Lastly, as someone said above, make sure you’re having fun. We don’t Muni for speed; it’s always going to be slow compared to a bike. So we must want to get a better connection to the trail. That’s how I feel about it. I can ride trails fairly fast, and today’s top uni athletes can ride scary terrain incredibly fast. that’s fun too, if it’s what you’re into. Do it the way that makes you happy.

The “cheating” shouldn’t be taken very seriously, if he only did a some riding when he was 11. Unigeezer prolly learned nearly all of it from scratch again after 40 years. He clearly doesn’t know about the chickens that haunt me. I have a big respect for what he can do and I’ve learn a thing or 2 by watching Terry’s vidz.

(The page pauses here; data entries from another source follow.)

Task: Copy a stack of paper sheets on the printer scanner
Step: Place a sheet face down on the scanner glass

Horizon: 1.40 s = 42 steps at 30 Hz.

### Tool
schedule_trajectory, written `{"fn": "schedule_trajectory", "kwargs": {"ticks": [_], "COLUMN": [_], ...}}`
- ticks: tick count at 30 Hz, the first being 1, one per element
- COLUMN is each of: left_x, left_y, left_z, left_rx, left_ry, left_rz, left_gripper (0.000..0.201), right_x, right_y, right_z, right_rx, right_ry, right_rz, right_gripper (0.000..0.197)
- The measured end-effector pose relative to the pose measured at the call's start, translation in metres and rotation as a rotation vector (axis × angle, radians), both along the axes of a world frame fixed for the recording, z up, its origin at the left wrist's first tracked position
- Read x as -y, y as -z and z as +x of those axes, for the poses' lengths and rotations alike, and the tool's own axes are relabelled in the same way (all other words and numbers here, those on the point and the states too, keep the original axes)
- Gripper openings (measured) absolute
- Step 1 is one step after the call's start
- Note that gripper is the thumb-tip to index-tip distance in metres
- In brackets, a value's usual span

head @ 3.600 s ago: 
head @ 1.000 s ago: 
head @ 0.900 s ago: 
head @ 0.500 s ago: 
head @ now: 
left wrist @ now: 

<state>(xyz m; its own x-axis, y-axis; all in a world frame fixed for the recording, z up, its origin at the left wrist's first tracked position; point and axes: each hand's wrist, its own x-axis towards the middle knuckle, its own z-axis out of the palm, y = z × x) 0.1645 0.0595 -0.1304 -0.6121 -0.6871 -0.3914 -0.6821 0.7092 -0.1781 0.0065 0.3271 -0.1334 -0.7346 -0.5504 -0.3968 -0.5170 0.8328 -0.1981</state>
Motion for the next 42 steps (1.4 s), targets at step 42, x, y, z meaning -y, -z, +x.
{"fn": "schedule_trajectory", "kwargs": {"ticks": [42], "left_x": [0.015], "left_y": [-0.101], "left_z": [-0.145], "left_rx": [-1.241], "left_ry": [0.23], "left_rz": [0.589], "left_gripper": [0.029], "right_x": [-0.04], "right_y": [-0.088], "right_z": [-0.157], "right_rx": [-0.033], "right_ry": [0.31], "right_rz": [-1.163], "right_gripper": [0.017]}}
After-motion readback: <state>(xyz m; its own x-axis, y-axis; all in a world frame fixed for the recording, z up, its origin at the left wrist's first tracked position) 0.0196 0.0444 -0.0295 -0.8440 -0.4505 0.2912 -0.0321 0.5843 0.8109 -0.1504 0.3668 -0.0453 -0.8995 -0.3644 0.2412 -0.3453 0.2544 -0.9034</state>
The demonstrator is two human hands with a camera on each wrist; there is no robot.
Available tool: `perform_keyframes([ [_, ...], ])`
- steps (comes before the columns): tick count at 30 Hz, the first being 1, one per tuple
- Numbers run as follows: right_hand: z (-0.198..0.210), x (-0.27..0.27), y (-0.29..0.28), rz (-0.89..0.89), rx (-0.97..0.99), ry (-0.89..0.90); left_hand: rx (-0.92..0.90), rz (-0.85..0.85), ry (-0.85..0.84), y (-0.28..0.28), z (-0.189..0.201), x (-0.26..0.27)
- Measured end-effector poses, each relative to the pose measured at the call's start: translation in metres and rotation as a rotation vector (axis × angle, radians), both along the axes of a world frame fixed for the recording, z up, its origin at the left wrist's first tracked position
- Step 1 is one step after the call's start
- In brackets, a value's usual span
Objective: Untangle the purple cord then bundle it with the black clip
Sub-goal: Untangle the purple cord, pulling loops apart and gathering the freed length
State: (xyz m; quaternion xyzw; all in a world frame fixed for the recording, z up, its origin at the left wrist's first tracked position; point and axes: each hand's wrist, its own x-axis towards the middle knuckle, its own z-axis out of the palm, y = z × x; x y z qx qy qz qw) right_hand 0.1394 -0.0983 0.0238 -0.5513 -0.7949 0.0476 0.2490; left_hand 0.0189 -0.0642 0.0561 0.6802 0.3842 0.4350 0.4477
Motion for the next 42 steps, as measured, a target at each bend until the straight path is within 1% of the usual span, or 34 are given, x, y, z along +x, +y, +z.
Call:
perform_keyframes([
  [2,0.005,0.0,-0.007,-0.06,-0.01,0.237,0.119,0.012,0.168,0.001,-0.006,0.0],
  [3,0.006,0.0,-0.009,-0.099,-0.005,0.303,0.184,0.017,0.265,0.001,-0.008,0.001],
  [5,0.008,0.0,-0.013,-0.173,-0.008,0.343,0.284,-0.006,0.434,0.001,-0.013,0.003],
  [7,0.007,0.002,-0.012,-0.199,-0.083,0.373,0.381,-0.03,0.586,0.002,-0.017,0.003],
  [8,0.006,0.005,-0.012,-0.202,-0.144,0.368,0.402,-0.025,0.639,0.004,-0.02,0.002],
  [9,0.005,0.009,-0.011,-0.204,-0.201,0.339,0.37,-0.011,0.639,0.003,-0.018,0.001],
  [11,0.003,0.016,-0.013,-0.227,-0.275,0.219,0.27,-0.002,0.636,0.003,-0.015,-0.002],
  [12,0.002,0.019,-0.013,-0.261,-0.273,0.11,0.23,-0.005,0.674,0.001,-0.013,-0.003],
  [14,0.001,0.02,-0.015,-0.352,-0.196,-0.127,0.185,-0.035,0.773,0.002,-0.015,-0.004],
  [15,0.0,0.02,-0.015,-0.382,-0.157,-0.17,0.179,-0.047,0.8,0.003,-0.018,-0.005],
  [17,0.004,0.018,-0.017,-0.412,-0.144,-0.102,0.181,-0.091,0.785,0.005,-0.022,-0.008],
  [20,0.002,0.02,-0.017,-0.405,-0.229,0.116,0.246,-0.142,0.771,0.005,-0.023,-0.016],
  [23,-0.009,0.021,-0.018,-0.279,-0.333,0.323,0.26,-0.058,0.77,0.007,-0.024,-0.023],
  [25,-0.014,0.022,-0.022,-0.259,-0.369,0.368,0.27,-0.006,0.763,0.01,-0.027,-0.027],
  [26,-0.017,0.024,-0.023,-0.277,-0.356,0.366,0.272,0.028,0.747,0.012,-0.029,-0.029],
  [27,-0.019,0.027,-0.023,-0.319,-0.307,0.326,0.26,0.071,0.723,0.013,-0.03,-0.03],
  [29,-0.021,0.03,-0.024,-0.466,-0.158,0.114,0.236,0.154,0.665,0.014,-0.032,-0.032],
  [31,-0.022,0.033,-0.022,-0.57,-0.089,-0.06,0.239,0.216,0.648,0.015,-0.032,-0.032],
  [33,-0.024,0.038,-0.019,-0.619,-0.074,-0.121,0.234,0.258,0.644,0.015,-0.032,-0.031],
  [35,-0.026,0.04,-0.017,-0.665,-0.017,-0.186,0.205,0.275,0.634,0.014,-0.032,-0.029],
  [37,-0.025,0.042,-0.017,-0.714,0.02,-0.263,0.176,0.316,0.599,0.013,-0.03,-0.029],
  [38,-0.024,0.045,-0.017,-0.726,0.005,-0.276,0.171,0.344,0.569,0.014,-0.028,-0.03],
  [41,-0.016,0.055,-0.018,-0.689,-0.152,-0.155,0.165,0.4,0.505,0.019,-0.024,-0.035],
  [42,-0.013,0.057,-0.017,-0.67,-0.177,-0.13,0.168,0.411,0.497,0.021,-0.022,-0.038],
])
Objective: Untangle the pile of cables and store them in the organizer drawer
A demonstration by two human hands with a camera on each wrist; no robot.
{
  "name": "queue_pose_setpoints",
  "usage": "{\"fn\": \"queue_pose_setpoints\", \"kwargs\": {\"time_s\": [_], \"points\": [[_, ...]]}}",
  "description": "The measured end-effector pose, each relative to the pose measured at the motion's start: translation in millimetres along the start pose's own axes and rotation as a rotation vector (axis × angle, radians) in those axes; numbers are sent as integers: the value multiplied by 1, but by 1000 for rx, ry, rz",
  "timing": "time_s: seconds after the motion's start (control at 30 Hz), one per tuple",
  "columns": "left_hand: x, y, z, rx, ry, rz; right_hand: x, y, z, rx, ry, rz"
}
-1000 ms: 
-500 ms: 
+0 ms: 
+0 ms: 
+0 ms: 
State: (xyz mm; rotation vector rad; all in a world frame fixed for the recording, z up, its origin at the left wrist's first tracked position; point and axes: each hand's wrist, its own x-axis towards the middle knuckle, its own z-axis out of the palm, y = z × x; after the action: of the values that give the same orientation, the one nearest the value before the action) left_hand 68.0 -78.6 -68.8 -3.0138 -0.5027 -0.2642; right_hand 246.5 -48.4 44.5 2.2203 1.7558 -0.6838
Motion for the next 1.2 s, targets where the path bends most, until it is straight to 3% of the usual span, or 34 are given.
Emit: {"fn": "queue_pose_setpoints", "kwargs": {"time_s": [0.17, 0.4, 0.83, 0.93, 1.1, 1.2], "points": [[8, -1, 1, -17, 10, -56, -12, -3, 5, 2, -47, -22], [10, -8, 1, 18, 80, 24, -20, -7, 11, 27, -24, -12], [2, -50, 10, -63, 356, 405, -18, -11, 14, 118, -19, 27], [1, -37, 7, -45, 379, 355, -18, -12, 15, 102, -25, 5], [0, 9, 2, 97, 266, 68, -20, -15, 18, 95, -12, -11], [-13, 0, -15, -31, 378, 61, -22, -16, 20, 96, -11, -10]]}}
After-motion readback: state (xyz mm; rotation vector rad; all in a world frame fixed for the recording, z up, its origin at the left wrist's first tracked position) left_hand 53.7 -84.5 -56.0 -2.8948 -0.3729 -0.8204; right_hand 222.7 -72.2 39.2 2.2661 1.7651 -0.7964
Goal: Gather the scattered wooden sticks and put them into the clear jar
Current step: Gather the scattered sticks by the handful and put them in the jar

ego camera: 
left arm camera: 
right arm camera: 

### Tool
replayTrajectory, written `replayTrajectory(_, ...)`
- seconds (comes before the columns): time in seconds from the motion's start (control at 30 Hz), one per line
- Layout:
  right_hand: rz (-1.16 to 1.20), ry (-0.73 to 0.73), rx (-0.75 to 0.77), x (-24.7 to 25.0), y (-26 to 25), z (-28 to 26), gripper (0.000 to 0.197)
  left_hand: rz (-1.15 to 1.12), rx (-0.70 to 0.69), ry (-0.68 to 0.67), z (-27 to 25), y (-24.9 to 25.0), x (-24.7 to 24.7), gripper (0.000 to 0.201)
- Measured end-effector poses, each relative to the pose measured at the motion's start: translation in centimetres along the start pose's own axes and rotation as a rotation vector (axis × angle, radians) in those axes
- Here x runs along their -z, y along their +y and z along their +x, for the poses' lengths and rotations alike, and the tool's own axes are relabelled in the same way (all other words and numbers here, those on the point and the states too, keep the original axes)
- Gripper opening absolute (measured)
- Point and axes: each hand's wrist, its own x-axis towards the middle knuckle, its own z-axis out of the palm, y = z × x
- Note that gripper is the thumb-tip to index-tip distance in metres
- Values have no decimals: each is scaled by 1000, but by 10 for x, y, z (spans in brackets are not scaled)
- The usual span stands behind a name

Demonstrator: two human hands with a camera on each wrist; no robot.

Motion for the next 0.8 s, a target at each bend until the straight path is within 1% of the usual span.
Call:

There’s no shame in walking sections, but I would say it’s a good habit to at least attempt everything once (if not more) if it seems safe. A tree falls over the trail. Try to hop or roll it instead of riding around. If there’s a 0.5-1m drop (and you would feel safe hopping down on your feet), just ride off of it. Even if some of the obstacles seem ridiculous. You’ll be surprised at some of the things you make.

I felt like I plateaued since I was just hitting the same trails over again, but when I started making obstacles out of the boulders and logs off to side, I felt improvement again. Don’t always take the easy route.

Riding with others will really help boost the confidence as well. It’s great to stop and play on a section until everyone can make it through one way or another.

Also if you find yourself rolling over everything and getting bored, start trying rolling hop on everything possible. I find myself getting over higher barriers all the time. It’s fantastic.

Lastly changing equipment can be fun. Moving to really short cranks for awhile and then back to longer cranks, you’ll be amazed.